> PROBLEM TO SOLVE:
Return every line of the data below that includes the string "from".

> INFORMATION SUPPLIED:
* * * * *

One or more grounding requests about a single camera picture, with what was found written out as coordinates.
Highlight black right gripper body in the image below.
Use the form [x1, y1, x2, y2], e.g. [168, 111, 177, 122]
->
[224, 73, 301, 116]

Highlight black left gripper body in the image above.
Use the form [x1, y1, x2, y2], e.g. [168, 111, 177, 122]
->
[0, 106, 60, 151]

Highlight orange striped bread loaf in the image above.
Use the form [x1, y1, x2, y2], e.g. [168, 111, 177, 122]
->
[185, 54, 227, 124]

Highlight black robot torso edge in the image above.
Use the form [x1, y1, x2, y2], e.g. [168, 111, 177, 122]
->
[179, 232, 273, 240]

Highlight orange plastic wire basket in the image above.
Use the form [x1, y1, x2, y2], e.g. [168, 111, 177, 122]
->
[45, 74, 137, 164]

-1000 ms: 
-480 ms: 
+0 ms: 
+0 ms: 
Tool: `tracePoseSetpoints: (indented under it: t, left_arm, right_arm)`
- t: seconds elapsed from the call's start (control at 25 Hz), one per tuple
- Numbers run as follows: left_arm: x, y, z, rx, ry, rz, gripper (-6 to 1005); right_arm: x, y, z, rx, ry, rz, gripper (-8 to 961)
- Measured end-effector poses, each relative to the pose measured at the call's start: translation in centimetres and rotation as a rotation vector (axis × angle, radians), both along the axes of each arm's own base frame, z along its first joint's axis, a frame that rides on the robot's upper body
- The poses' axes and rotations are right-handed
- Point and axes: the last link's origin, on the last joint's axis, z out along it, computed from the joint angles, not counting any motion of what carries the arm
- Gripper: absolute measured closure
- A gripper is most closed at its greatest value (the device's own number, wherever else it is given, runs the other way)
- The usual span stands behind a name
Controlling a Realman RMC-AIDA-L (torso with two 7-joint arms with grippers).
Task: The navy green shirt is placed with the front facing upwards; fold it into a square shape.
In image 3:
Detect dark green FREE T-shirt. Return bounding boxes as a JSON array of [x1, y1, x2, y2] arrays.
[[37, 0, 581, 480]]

* * * * *

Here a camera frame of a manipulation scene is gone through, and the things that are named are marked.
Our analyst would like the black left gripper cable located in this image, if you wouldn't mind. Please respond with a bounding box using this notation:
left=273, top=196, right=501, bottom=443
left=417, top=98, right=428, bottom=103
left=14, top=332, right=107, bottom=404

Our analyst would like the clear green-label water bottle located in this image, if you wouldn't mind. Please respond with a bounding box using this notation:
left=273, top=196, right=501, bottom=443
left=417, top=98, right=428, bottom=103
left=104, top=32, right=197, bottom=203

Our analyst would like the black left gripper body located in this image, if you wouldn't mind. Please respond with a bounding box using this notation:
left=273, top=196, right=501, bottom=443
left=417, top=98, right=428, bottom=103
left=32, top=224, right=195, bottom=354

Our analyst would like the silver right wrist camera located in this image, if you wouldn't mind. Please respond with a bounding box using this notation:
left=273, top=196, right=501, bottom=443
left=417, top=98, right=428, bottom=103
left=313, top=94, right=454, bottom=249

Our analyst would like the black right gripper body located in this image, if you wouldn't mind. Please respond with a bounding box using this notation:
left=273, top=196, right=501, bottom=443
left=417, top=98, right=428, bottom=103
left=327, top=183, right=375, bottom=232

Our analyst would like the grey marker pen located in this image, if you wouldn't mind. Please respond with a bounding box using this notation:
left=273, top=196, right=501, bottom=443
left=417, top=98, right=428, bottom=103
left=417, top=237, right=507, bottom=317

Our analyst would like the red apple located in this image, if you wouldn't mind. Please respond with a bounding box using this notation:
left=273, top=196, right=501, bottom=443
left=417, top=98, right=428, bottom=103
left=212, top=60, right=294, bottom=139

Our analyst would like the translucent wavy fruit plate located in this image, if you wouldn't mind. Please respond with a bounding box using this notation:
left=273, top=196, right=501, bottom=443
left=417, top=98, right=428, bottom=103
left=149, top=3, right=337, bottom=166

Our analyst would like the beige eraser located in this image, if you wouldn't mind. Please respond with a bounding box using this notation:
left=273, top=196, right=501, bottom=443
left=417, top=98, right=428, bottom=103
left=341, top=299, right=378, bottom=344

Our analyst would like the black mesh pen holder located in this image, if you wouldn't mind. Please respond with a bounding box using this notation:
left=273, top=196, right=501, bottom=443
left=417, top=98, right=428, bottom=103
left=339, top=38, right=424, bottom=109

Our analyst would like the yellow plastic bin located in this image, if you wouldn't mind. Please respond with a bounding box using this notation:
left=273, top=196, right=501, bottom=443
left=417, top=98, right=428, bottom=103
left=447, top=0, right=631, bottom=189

* * * * *

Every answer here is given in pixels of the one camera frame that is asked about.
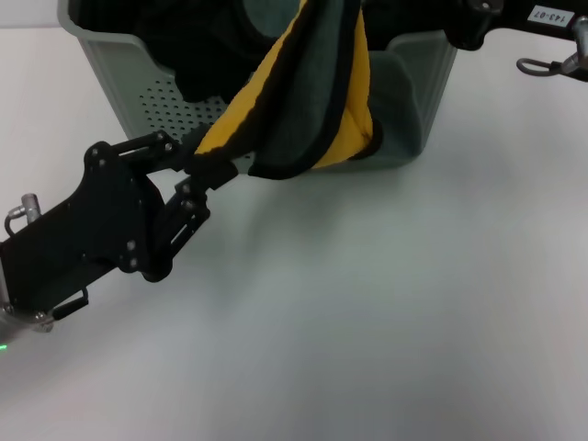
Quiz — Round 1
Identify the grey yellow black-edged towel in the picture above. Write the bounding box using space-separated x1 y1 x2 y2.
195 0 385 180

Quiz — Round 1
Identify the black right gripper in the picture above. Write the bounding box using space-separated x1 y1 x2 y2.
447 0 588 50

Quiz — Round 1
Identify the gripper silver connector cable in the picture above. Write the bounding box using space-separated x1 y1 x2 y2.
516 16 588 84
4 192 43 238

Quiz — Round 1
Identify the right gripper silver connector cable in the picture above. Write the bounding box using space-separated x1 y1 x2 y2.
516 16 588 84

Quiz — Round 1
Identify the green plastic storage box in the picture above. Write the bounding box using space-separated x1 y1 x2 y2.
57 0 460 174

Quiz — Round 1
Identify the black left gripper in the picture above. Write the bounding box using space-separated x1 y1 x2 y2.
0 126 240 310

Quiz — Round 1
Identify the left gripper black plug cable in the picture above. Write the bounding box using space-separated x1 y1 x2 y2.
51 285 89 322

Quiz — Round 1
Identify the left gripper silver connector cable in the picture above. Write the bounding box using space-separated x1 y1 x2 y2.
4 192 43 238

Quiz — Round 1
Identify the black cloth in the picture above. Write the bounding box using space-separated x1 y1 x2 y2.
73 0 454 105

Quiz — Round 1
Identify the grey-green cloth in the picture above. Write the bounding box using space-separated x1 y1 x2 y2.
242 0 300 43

* * * * *

> TASK ANSWER:
- t: seconds elapsed from the call's start (control at 25 Hz), one per tuple
- Point and axes: the last link's origin, on the last joint's axis, z out along it, computed from the joint angles, not counting any motion of what carries the arm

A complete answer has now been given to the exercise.